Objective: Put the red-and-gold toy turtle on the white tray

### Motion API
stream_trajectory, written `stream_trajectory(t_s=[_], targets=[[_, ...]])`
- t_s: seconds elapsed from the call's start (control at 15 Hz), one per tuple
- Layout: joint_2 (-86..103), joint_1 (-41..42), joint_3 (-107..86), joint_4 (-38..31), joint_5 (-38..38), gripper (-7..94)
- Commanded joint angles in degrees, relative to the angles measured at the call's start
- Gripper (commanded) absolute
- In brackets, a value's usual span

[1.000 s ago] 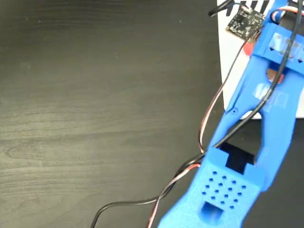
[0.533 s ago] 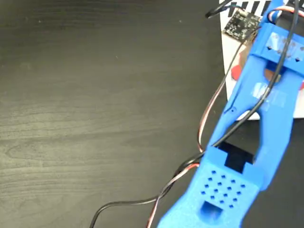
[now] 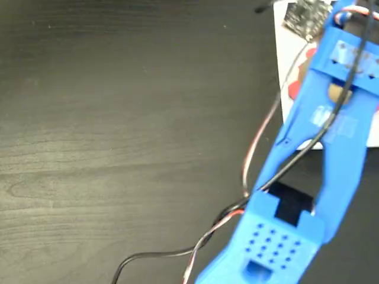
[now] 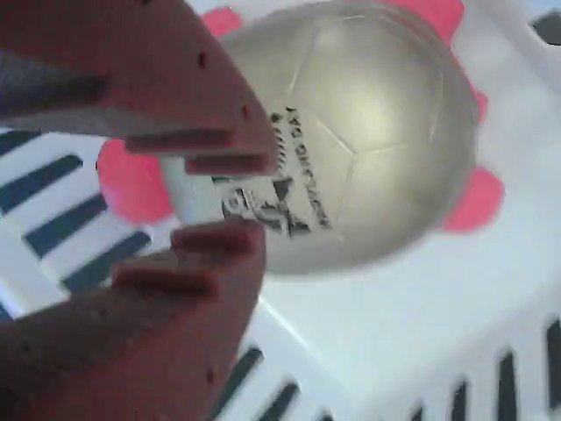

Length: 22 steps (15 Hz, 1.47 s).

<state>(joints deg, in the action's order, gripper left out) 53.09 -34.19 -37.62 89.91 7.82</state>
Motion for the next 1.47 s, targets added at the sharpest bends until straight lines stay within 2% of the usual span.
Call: stream_trajectory(t_s=[0.0,0.27,0.47,0.53,0.73,0.8,0.93,1.07,1.2,1.4], targets=[[12.22,-0.26,2.55,-3.87,0.7,0],[33.22,3.69,-22.5,-28.13,1.05,0],[51.86,16.88,-50.45,-43.86,-0.97,0],[57.3,21.45,-58.27,-47.11,-1.41,0],[73.65,31.9,-77.7,-48.16,-2.02,0],[80.42,34.37,-86.48,-50.01,-4.39,0],[93.96,37.62,-101.25,-46.05,-5.45,0],[104.94,36.91,-111.09,-40.43,-5.45,0],[113.47,36.91,-117.51,-33.93,-5.1,0],[122.7,37.44,-124.54,-28.56,-5.36,0]])
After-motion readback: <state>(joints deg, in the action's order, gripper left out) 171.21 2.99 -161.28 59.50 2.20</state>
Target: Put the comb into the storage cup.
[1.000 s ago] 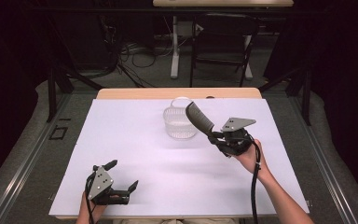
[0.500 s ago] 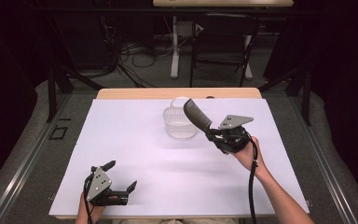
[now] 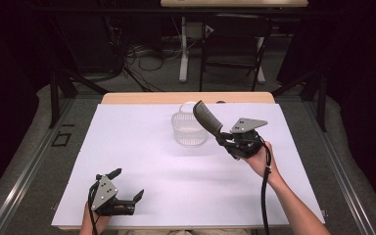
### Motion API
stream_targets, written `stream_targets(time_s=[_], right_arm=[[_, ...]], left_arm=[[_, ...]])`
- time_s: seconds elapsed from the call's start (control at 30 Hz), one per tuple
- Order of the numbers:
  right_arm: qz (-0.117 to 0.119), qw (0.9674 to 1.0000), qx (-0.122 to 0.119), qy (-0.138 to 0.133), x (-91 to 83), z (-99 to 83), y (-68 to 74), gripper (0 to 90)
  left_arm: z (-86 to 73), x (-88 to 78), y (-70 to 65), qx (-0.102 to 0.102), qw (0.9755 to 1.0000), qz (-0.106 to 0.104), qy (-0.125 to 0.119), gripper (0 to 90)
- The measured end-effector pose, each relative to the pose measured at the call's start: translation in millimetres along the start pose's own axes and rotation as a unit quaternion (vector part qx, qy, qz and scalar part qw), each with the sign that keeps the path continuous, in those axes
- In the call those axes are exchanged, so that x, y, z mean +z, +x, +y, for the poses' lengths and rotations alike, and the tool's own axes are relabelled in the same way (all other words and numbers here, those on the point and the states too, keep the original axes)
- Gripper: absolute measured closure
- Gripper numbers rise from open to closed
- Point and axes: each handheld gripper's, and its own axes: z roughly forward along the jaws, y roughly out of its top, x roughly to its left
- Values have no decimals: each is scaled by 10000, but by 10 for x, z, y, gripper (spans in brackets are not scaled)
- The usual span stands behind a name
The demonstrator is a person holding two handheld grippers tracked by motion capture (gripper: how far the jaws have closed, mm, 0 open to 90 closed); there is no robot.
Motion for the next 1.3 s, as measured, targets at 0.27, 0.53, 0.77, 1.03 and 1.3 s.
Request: stream_targets(time_s=[0.27, 0.53, 0.77, 1.03, 1.3], right_arm=[[-21, 10000, 16, -58, 1, 44, -11, 725], [-86, 9999, 35, -90, 0, 76, -43, 725], [-127, 9998, 26, -130, 11, 107, -60, 725], [-166, 9997, 22, -177, 16, 143, -82, 725], [-217, 9995, 15, -214, 10, 219, -109, 725]], left_arm=[[3, -2, -1, -6, 10000, -9, -21, 2], [0, 6, 3, -27, 10000, -16, -5, 2], [2, 3, 7, -24, 10000, -14, -26, 2], [4, 6, 6, -16, 10000, -20, -29, 2], [6, 4, 4, -19, 10000, -28, -40, 2]])
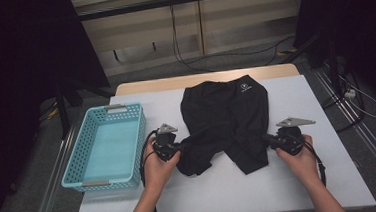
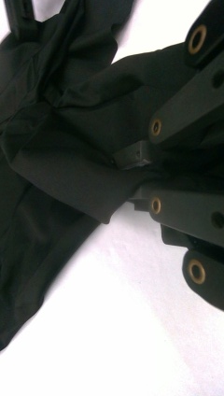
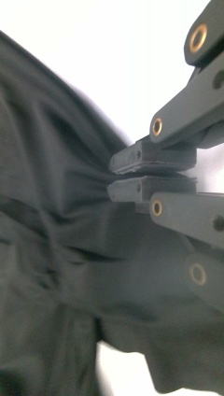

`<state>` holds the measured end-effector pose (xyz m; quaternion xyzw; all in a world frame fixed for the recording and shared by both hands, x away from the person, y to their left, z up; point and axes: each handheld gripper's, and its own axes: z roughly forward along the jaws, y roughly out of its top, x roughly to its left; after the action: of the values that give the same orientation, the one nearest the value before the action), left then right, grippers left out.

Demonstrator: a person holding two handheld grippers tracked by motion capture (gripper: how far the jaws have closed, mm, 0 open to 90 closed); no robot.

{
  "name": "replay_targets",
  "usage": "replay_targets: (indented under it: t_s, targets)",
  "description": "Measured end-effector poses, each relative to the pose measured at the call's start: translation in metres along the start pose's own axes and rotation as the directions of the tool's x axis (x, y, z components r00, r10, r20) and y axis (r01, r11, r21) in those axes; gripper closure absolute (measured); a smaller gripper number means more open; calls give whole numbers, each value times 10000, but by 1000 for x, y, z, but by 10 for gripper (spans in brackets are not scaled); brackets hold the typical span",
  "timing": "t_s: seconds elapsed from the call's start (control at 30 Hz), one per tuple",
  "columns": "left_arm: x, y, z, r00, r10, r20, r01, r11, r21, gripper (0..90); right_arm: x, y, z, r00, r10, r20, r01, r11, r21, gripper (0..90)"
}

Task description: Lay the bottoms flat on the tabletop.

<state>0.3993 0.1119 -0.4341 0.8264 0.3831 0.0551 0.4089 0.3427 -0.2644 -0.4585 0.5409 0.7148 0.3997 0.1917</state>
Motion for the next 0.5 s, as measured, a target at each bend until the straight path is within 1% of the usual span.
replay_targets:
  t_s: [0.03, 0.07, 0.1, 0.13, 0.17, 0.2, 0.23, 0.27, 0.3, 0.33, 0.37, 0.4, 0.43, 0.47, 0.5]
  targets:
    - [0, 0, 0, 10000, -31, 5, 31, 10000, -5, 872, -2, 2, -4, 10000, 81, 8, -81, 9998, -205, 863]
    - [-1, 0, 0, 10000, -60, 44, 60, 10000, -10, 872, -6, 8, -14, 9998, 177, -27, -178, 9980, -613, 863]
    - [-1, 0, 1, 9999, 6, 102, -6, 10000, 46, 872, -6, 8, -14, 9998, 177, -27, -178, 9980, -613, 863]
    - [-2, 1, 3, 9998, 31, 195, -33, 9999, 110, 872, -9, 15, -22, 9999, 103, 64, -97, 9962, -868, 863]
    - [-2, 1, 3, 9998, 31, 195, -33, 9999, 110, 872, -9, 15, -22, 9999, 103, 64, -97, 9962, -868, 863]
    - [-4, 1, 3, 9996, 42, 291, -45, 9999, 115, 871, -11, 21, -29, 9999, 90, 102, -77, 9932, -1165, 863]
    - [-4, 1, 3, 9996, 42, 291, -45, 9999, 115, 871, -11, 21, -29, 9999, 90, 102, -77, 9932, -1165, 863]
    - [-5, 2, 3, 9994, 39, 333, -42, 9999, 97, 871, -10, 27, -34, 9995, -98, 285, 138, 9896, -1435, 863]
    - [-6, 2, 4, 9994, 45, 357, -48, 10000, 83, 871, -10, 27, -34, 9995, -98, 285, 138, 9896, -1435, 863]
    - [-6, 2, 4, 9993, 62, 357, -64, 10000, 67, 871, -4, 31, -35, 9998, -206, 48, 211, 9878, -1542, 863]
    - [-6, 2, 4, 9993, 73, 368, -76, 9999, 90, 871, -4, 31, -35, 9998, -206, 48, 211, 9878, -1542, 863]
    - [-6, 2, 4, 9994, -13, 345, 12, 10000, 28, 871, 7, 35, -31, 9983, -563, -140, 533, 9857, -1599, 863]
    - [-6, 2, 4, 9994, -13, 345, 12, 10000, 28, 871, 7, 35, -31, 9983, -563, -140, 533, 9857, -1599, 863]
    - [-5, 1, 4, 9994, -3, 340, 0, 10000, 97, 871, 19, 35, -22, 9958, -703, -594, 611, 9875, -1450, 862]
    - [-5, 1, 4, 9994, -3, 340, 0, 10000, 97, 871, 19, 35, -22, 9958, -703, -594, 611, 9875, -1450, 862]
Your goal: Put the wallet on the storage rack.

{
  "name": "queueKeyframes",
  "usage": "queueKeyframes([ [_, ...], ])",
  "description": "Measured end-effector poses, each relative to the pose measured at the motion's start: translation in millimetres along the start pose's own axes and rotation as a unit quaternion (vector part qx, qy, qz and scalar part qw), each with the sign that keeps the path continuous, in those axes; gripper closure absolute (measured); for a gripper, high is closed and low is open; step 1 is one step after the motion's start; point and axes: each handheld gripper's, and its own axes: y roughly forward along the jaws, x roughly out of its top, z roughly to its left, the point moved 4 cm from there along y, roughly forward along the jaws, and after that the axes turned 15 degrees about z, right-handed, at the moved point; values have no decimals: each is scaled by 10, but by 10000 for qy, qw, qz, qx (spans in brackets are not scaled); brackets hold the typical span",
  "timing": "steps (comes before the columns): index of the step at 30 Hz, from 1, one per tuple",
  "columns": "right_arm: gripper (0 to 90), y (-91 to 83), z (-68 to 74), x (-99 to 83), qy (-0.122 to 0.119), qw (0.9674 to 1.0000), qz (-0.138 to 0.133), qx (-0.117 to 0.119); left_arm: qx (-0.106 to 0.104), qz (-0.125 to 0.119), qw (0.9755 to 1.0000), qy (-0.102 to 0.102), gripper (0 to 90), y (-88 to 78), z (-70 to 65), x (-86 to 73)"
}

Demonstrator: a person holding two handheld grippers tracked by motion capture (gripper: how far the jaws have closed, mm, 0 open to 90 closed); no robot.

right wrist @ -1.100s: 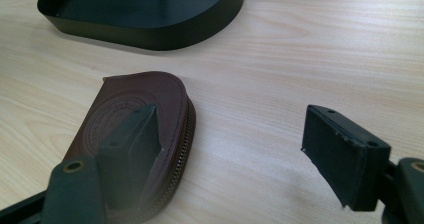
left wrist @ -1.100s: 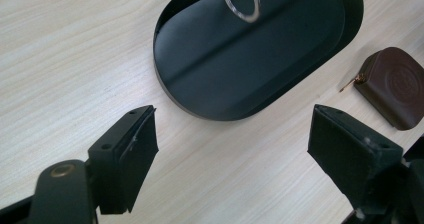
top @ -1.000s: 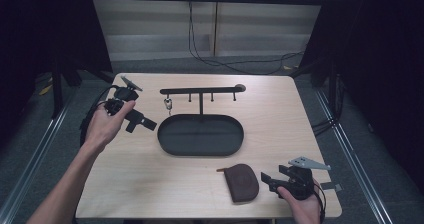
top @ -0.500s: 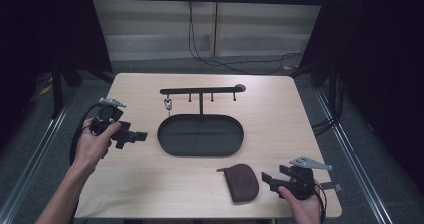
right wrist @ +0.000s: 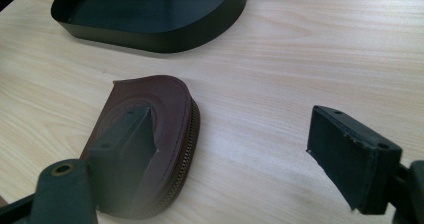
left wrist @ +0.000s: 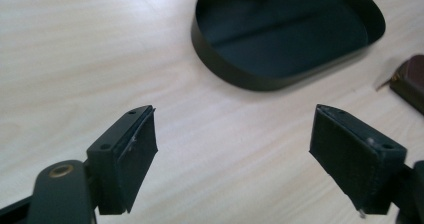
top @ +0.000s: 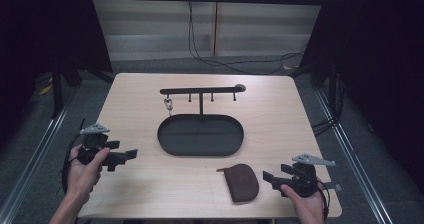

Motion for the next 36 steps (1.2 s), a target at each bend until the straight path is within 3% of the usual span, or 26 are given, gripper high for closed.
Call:
queueKeyframes([
  [2, 180, -16, -24, 19, 28, 10000, 14, 4, -50, -36, 10000, -19, 188, 34, -3, -75],
  [4, 177, -19, -29, 29, 81, 9999, 107, -27, -207, 85, 9997, -58, 175, 74, 10, -144],
  [6, 191, -5, -20, 35, 69, 9997, 236, -38, -127, 186, 9997, -11, 169, 95, 20, -196],
  [9, 191, 12, 42, 40, 60, 9989, 462, 85, -129, 125, 9998, 63, 171, 86, 10, -276],
  [14, 228, 46, 146, 85, -146, 9958, 894, 107, -143, 11, 9997, 216, 171, 107, -17, -437],
  [21, 214, 81, 269, 217, -359, 9917, 1229, 142, -296, -22, 9988, 378, 171, 159, -85, -577],
  [25, 234, 114, 313, 290, -405, 9885, 1449, 124, -302, 127, 9989, 321, 171, 236, -96, -640],
  [31, 313, 197, 389, 382, -489, 9805, 1895, 202, -318, 119, 9984, 462, 170, 258, -177, -684],
  [36, 315, 239, 400, 459, -491, 9749, 2167, 114, -380, 298, 9971, 594, 171, 310, -209, -716],
])
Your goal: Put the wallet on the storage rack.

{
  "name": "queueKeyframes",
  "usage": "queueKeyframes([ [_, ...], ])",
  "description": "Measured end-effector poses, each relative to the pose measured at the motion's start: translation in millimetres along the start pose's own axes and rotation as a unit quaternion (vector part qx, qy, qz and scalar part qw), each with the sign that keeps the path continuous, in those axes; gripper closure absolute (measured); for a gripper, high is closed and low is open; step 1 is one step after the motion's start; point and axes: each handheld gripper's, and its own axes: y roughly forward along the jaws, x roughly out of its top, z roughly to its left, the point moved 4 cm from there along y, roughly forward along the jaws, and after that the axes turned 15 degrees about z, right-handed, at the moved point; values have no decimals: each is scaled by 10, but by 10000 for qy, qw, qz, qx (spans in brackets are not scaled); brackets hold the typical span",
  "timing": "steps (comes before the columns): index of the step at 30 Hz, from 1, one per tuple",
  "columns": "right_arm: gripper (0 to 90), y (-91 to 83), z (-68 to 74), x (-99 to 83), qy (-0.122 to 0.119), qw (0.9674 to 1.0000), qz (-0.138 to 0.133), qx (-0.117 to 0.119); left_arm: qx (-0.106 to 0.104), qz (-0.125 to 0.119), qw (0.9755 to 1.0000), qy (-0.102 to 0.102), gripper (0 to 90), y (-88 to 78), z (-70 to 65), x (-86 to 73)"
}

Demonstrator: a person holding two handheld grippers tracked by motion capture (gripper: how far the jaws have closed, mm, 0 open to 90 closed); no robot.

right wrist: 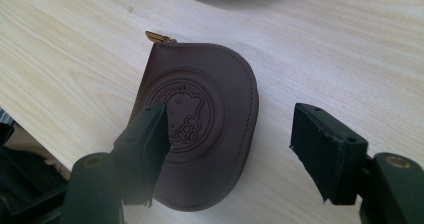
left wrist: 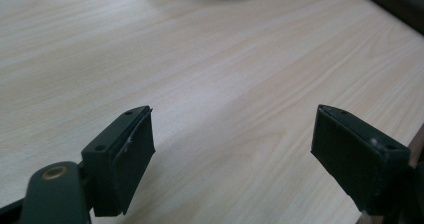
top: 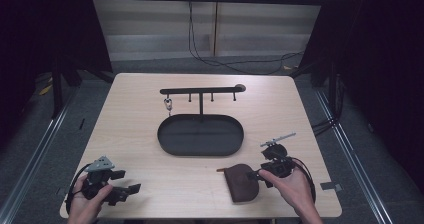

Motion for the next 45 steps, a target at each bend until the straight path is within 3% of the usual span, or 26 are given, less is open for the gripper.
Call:
queueKeyframes([
  [4, 296, 9, -22, 54, 15, 9994, 342, -89, -9, 84, 9999, 57, 166, 36, -25, -10],
  [7, 273, 83, -7, 72, -15, 9972, 729, -174, -27, 11, 10000, 15, 166, 32, -4, 4],
  [16, 217, 210, -6, 164, 208, 9932, 1145, -58, 39, 51, 9999, 110, 166, 36, -11, 17],
  [21, 221, 287, 30, 208, 184, 9917, 1270, -96, 242, 29, 9997, 96, 166, 11, 24, 17],
  [27, 243, 333, 51, 249, 215, 9904, 1360, -148, 225, -53, 9997, 16, 168, -8, 40, 18],
  [32, 258, 345, 55, 254, 251, 9898, 1397, -129, 236, -40, 9997, 70, 168, -9, 44, 16],
  [37, 390, 342, 76, 268, 307, 9885, 1477, 57, 234, -54, 9997, 64, 168, -14, 38, 17],
  [45, 441, 330, 88, 277, 409, 9871, 1543, 112, 209, -91, 9997, 63, 169, -24, 37, 13],
])
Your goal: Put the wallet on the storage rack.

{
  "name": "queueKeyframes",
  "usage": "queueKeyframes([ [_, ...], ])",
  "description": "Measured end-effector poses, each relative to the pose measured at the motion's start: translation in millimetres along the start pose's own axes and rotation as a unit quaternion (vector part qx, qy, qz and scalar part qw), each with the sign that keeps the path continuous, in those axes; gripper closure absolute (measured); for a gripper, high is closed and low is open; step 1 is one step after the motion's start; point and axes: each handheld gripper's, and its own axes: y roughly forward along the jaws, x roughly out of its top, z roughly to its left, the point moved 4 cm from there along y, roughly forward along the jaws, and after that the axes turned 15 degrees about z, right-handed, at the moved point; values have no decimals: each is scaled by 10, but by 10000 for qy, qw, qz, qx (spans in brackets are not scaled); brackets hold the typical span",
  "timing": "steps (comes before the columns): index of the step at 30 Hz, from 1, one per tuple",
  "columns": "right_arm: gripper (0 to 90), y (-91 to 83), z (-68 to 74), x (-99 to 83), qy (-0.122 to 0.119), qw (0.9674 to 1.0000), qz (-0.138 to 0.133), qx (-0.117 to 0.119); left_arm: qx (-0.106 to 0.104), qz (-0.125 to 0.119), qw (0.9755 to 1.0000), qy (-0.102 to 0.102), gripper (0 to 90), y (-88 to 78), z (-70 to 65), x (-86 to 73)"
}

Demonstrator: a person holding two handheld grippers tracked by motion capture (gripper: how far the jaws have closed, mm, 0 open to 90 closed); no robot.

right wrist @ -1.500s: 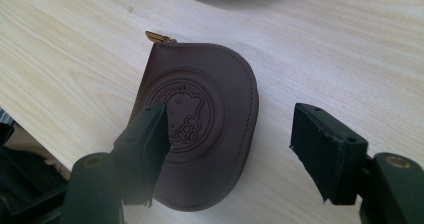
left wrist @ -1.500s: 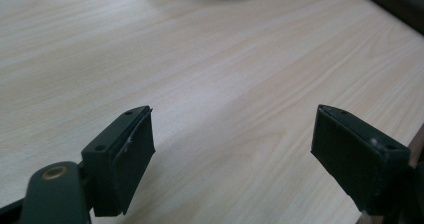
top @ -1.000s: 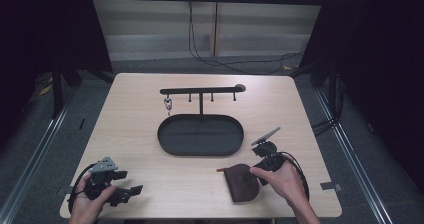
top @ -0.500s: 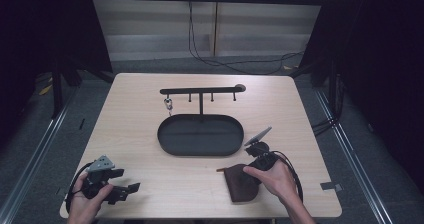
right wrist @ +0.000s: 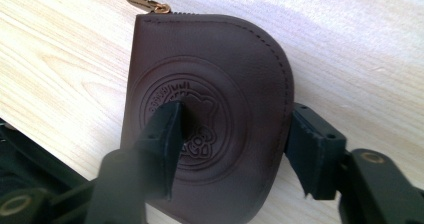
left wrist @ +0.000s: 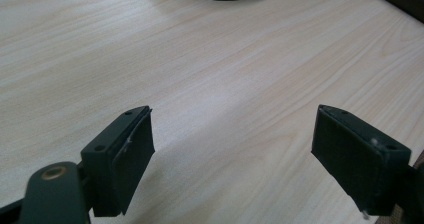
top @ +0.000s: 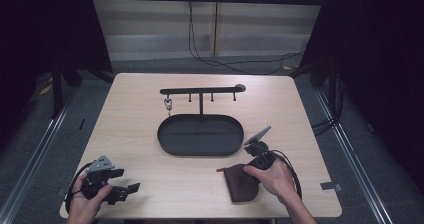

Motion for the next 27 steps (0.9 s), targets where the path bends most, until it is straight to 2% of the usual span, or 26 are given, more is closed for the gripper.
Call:
queueKeyframes([
  [3, 599, -69, -2, 2, 33, 9999, -116, -91, 8, -17, 10000, 7, 168, -3, 4, 0],
  [8, 639, -111, 8, 7, 9, 9998, -97, -169, 18, -5, 10000, -30, 168, 0, 4, -4],
  [9, 696, -131, 12, 14, -21, 9997, -173, -169, 9, -7, 10000, -32, 168, 0, 4, -4],
  [11, 708, -178, 18, 10, -24, 9997, -171, -148, 1, -27, 10000, -26, 168, -2, 1, -2],
  [13, 732, -223, 32, 4, -54, 9992, -139, -363, 22, -19, 10000, 4, 168, -4, 3, 0],
  [15, 757, -267, 52, 2, -92, 9990, -161, -404, 56, -37, 10000, -2, 168, -12, 8, 2],
  [17, 801, -307, 63, 7, -123, 9991, -243, -333, 50, -36, 10000, -15, 168, -18, 14, 1],
  [24, 820, -382, 59, 15, -167, 9990, -271, -301, 57, 22, 10000, 21, 168, -13, 13, 4],
  [27, 822, -416, 55, 7, -160, 9990, -299, -292, 69, -38, 10000, 23, 168, -16, 6, 14],
])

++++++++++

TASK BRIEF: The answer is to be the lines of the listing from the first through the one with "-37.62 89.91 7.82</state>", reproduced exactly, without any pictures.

WRITTEN REPLY:
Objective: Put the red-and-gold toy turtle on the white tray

### Motion API
stream_trajectory, written `stream_trajectory(t_s=[_], targets=[[_, ...]])`
- t_s: seconds elapsed from the call's start (control at 15 Hz), one per tuple
- Layout: joint_2 (-86..103), joint_1 (-41..42), joint_3 (-107..86), joint_4 (-38..31), joint_5 (-38..38), gripper (-7..94)
- Commanded joint angles in degrees, relative to the angles measured at the call's start
- Gripper (commanded) absolute
- In brackets, a value's usual span

[1.000 s ago] 
[0.533 s ago] 
[now] 
[now] 

Length: 22 steps (15 Hz, 1.47 s).

<state>(joints deg, in the action's order, gripper left out) 53.09 -34.19 -37.62 89.91 7.82</state>

No more work remains for this exercise.